BEGIN INPUT FOR THIS TASK

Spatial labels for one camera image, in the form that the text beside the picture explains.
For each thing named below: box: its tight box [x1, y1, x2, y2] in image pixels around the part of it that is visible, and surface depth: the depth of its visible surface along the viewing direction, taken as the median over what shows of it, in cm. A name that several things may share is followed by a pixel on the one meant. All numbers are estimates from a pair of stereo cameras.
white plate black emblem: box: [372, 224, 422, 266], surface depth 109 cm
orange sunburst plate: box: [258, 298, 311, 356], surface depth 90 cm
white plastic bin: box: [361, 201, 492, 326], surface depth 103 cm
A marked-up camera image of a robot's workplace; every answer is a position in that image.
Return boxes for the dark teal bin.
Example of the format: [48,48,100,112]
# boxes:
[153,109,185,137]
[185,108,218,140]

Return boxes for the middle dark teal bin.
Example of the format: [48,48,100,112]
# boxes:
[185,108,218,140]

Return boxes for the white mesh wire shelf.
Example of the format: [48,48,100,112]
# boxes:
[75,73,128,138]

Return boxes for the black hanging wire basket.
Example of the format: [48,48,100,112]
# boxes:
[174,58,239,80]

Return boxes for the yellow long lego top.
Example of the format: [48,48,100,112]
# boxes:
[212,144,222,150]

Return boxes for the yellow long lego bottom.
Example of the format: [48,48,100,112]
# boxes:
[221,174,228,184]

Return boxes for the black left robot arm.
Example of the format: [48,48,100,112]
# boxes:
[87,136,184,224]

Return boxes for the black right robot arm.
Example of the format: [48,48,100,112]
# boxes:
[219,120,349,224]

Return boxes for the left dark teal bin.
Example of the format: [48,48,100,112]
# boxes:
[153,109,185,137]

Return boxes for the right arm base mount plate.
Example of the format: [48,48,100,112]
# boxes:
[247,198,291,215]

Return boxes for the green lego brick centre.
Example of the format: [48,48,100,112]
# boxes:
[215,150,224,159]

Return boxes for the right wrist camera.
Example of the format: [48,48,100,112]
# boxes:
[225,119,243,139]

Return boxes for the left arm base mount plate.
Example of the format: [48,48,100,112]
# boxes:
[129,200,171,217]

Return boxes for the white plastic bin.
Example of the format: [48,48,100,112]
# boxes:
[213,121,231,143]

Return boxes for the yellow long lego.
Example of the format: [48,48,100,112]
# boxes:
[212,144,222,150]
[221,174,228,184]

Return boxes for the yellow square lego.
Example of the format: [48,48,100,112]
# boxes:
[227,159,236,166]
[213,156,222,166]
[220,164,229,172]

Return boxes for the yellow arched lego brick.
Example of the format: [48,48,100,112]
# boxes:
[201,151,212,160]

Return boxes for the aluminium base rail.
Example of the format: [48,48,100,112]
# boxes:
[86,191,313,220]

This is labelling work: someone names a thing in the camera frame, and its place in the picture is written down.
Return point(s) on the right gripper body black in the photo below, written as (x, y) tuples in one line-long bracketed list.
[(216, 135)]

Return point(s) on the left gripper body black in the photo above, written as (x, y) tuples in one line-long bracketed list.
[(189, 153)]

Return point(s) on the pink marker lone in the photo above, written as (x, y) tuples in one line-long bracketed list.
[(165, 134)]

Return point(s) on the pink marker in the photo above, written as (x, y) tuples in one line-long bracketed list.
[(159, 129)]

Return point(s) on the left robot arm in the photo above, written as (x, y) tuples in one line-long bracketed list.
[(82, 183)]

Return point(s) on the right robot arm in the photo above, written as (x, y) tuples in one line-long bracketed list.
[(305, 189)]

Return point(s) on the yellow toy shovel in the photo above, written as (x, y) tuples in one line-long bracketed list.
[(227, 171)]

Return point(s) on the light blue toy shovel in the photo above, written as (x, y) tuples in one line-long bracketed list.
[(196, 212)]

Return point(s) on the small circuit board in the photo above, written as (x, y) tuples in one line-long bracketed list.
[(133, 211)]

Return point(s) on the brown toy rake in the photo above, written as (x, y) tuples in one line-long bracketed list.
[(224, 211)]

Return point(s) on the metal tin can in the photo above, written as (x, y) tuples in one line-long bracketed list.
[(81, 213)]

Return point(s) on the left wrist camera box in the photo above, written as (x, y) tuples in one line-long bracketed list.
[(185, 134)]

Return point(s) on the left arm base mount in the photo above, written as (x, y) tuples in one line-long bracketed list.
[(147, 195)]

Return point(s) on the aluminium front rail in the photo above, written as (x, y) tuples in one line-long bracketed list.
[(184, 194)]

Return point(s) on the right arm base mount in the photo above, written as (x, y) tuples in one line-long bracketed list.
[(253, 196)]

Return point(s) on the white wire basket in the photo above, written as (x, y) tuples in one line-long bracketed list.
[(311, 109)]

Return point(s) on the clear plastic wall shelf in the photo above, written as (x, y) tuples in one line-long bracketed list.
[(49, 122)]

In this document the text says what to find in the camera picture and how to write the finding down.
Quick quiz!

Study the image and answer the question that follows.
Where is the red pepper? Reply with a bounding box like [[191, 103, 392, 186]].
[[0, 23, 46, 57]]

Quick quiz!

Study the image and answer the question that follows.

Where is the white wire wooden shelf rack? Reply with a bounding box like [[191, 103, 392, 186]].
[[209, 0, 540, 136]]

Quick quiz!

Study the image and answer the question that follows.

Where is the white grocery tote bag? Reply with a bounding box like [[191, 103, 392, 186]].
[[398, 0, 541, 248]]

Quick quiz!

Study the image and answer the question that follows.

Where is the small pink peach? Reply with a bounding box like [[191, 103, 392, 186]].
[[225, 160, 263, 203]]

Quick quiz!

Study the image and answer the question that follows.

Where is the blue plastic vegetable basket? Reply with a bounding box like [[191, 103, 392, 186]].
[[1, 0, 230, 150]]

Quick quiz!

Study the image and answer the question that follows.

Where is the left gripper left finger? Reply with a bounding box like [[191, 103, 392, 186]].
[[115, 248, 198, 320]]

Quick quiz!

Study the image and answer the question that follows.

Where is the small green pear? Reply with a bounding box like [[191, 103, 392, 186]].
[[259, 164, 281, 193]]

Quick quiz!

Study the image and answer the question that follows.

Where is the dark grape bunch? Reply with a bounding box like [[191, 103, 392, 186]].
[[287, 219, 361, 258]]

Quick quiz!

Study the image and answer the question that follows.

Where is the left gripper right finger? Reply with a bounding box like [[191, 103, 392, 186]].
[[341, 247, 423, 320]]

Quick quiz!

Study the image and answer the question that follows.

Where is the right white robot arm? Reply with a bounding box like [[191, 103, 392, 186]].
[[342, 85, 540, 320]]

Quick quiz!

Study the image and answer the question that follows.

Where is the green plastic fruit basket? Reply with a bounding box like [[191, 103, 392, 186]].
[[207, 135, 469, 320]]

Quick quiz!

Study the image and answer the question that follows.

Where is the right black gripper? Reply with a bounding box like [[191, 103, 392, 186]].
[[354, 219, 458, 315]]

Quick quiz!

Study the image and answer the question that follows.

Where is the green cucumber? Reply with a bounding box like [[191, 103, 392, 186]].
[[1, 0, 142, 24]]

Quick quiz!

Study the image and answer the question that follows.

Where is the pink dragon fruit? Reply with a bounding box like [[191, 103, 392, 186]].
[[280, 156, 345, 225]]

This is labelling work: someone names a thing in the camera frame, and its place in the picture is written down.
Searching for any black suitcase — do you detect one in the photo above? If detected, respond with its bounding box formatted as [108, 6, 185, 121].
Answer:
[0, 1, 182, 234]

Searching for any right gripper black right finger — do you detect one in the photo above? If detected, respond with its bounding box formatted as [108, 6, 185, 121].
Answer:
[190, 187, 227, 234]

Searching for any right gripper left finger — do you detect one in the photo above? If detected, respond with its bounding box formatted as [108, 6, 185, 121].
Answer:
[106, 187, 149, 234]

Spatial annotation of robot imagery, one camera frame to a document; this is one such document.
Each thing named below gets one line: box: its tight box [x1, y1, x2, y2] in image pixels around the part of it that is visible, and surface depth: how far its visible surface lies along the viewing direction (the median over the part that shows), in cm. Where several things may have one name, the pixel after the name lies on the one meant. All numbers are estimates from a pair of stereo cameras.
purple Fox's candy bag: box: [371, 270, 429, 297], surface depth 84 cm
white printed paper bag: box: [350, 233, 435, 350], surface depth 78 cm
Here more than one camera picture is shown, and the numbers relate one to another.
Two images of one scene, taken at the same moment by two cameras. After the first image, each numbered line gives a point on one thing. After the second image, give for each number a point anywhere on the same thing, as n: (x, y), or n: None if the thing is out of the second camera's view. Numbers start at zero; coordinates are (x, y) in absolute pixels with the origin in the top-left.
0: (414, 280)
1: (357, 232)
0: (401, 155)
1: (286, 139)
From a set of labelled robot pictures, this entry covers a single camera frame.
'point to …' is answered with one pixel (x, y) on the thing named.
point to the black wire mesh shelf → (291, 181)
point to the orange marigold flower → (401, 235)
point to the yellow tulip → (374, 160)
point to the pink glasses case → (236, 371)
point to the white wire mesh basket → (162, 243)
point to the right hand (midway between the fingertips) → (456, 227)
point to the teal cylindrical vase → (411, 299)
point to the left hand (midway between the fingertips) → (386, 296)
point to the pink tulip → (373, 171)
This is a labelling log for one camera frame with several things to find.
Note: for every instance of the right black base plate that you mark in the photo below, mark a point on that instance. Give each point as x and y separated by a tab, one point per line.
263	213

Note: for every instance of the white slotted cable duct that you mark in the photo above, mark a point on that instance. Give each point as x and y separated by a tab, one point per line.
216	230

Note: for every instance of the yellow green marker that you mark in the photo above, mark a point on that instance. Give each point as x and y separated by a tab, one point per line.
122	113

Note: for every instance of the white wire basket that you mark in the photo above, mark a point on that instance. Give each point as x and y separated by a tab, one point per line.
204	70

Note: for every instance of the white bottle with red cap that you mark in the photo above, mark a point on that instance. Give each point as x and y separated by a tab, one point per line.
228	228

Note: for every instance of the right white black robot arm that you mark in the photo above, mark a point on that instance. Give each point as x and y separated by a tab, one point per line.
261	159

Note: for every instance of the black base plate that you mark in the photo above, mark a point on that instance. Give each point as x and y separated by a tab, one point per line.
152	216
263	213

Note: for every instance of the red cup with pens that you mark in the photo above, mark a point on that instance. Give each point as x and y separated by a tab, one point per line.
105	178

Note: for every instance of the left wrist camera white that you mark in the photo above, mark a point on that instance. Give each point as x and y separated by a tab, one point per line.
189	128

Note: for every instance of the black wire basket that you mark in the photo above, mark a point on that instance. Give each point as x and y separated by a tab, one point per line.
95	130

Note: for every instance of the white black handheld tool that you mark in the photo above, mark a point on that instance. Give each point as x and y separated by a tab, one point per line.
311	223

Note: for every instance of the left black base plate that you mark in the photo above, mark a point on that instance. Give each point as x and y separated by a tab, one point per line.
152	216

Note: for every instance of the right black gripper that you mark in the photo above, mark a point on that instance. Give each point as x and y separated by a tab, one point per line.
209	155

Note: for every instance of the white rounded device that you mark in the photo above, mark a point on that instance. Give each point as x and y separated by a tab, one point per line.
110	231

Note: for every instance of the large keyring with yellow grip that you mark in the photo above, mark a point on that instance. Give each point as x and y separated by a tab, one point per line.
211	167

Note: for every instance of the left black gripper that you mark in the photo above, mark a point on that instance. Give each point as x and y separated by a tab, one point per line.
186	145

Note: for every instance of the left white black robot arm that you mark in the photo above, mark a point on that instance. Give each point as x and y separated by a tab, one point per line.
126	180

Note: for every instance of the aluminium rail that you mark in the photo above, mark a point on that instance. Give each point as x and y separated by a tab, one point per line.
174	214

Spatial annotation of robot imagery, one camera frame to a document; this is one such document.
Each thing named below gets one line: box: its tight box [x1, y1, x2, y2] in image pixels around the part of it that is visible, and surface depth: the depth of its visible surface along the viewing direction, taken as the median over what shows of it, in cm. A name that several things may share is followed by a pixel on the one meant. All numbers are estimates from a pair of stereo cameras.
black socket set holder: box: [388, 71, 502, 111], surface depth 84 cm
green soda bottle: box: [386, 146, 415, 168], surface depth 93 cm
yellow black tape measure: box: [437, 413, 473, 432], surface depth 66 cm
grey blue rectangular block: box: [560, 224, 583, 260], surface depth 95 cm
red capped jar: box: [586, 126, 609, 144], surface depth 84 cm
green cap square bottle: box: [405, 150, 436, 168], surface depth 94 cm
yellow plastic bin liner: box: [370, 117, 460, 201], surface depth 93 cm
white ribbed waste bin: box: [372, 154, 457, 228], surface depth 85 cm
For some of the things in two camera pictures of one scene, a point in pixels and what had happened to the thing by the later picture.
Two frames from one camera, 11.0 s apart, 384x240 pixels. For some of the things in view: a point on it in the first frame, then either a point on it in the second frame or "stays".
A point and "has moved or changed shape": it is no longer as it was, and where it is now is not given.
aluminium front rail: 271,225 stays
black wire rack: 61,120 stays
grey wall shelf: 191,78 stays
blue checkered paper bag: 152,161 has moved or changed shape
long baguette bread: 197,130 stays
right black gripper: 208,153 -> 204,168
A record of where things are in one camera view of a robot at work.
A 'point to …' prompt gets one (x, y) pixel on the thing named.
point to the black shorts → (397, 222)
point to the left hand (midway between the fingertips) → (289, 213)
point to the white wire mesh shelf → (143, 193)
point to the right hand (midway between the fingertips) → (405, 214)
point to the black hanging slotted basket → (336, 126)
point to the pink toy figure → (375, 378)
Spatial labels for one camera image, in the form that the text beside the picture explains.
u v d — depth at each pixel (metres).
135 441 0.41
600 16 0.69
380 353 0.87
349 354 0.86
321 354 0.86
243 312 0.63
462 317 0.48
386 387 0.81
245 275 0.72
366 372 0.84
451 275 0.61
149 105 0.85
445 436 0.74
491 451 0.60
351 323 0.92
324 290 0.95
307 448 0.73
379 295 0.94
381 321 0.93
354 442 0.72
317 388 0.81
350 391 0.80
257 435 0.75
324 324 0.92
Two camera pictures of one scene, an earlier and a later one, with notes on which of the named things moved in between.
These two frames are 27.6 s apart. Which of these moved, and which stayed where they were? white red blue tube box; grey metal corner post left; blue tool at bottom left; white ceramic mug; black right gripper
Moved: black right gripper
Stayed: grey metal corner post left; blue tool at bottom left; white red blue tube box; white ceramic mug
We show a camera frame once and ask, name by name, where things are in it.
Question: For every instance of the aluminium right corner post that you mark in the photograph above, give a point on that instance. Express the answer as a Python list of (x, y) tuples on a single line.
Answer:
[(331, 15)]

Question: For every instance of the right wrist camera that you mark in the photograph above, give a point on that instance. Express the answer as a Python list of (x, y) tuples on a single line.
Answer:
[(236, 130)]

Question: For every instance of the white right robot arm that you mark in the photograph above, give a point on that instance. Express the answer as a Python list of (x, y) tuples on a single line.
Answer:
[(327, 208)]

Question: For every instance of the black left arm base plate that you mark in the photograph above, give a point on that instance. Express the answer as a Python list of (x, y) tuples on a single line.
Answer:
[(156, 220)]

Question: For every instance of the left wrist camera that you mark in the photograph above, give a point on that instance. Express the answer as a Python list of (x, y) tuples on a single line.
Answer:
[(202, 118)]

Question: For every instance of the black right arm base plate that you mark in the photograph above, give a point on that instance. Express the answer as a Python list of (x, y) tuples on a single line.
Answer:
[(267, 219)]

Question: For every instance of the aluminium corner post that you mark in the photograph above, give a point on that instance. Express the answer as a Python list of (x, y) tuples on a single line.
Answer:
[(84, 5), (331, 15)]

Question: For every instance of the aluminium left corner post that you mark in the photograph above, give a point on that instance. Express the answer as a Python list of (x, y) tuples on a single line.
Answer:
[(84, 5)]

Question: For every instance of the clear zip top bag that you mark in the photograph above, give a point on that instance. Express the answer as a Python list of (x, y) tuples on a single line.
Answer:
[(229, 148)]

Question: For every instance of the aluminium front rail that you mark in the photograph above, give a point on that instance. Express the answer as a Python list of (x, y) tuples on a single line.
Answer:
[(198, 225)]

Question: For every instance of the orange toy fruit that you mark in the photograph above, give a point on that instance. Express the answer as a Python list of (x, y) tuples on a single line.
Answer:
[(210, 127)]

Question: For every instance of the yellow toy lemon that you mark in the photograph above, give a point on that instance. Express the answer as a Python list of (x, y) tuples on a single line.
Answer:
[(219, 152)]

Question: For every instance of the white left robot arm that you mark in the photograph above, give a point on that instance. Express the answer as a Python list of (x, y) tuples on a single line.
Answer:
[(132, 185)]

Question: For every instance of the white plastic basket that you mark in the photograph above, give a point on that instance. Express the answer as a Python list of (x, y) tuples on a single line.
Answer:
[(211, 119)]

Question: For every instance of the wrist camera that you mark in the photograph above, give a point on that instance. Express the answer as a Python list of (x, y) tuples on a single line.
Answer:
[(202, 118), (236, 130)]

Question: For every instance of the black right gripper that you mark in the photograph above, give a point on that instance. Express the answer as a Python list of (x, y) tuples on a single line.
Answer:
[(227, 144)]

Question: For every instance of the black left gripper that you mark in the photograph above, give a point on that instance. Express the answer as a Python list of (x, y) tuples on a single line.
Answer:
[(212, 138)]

END INPUT FOR THIS TASK

Once you find the line with "long baguette bread: 197,130 stays" above, print it and every line after it up to and including the line with "Two camera pictures of one scene, an", exactly as written and nothing else.

- _EXPECTED ANSWER_:
long baguette bread: 197,130 stays
right black gripper: 208,153 -> 204,168
A record of where things are in one camera view of a robot at work.
A 'point to …' prompt gets one (x, y) pixel on the thing named.
point to the black shorts → (397, 222)
point to the left hand (midway between the fingertips) → (289, 213)
point to the white wire mesh shelf → (143, 193)
point to the right hand (midway between the fingertips) → (405, 214)
point to the black hanging slotted basket → (336, 126)
point to the pink toy figure → (375, 378)
Spatial labels for one camera image, in the form that the text beside the picture explains.
u v d — depth at each pixel (metres).
135 441 0.41
600 16 0.69
380 353 0.87
349 354 0.86
321 354 0.86
243 312 0.63
462 317 0.48
386 387 0.81
245 275 0.72
366 372 0.84
451 275 0.61
149 105 0.85
445 436 0.74
491 451 0.60
351 323 0.92
324 290 0.95
307 448 0.73
379 295 0.94
381 321 0.93
354 442 0.72
317 388 0.81
350 391 0.80
257 435 0.75
324 324 0.92
Two camera pictures of one scene, an earlier and a later one, with notes on which of the named things moved in between.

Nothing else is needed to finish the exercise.